Fascinating well-preserved mummy digitally revealed
Amenhotep I was discovered at an Egyptian burial site near Luxor.
The ancient mummy of Amenhotep I was unearthed in the Egyptian city of Luxor over a century ago.
However, while the mummies discovered at the time were opened and examined, Amenhotep I's wrapped body was kept intact because investigators were afraid to disrupt its near-perfect wrappings and wonderfully painted funeral head.
With the help of CT scans, scholars have "digitally unwrapped" the mummy and discovered extensive information on the pharaoh's age and physical appearance when he died more than 3,500 years ago.

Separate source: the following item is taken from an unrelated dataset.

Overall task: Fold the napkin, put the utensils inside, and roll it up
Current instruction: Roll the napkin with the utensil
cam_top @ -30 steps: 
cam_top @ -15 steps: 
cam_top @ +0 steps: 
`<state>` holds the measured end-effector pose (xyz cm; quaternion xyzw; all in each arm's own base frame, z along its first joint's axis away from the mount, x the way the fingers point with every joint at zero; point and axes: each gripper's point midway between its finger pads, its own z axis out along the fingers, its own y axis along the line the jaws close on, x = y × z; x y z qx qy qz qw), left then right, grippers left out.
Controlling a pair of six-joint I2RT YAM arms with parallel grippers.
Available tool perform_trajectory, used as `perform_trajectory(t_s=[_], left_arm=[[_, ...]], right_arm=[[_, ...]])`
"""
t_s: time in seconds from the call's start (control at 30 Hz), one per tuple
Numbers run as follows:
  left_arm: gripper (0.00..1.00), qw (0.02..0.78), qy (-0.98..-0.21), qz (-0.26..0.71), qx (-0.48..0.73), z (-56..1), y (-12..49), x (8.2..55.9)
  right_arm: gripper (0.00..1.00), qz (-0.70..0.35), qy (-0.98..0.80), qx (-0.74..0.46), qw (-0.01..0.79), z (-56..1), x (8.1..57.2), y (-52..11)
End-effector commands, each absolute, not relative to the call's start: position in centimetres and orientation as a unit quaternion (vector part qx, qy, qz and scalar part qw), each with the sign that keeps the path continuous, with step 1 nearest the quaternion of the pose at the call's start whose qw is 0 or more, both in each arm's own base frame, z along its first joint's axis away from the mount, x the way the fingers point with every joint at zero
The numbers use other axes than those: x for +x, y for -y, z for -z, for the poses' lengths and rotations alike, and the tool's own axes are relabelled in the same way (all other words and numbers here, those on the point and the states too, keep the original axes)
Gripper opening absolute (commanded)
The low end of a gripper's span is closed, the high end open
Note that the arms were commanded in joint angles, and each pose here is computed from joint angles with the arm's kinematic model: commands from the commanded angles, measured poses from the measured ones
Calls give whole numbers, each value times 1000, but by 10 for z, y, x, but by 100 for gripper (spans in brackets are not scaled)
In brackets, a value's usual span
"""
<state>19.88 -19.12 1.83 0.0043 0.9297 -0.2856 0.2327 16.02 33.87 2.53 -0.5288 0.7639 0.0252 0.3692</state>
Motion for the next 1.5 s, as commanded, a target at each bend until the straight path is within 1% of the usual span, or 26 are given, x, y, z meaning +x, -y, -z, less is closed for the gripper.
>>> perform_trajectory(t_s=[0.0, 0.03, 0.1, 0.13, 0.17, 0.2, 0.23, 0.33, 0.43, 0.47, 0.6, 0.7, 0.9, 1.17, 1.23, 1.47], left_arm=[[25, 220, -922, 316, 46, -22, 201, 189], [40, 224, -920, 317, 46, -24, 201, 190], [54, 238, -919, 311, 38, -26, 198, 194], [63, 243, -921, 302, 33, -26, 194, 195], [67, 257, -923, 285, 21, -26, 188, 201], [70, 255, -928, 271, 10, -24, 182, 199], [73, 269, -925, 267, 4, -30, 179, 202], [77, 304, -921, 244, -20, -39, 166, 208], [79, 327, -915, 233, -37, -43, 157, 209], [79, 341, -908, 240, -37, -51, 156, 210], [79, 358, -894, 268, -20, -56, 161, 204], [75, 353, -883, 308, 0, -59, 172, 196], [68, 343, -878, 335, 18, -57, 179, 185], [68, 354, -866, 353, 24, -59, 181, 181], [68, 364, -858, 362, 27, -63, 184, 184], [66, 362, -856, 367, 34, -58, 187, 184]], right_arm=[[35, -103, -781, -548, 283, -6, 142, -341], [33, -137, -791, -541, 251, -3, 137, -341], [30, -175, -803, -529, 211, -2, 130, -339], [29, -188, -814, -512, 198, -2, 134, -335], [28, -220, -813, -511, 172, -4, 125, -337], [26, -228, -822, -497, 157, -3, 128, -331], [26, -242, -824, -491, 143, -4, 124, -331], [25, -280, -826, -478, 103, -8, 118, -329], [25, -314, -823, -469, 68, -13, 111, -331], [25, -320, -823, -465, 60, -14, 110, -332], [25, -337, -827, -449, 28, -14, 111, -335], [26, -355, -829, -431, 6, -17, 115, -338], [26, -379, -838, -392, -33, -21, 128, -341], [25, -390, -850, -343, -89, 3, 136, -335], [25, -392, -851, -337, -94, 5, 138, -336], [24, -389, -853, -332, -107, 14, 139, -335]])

The images also show startling new details about the odd circumstances accompanying his mummification.
The mummy returns?
Amenhotep I, who ruled the New Kingdom of Egypt during the 18th Dynasty, was roughly 5 feet 6 inches tall, according to the pictures. He had an oval face, a small chin and nose, projecting teeth, and his left ear was pierced. The mummy wore a beaded golden belt and carried 30 amulets, including gold.
His brain was shrunken but intact, and his heart was left in his chest due to the ancient belief that the heart housed the soul.
Sahar Saleem is a radiologist with Kasr Al-Ainy Faculty of Medicine at Cairo University and the lead author of a study describing the mummy.
Amenhotep I's mummy was the first to popularize crossed forearms in front of the chest. Unlike the mummies of previous rulers, whose arms were spread. According to CT scans, he was around 35 years old at the time of his death and may have succumbed to infection as no traces of disease were found in his teeth or bones.
According to Salima Ikram, an Egyptologist at the American University in Cairo, the body might have been "lovingly reburied" by priests for over four centuries after his death due to tomb thieves looking for jewelry.
Amenhotep I's mummy was one of the dozens of royal mummies reburied in Deir Al-Bahari, near Luxor to keep them safe from robbers. His original resting place remains unknown.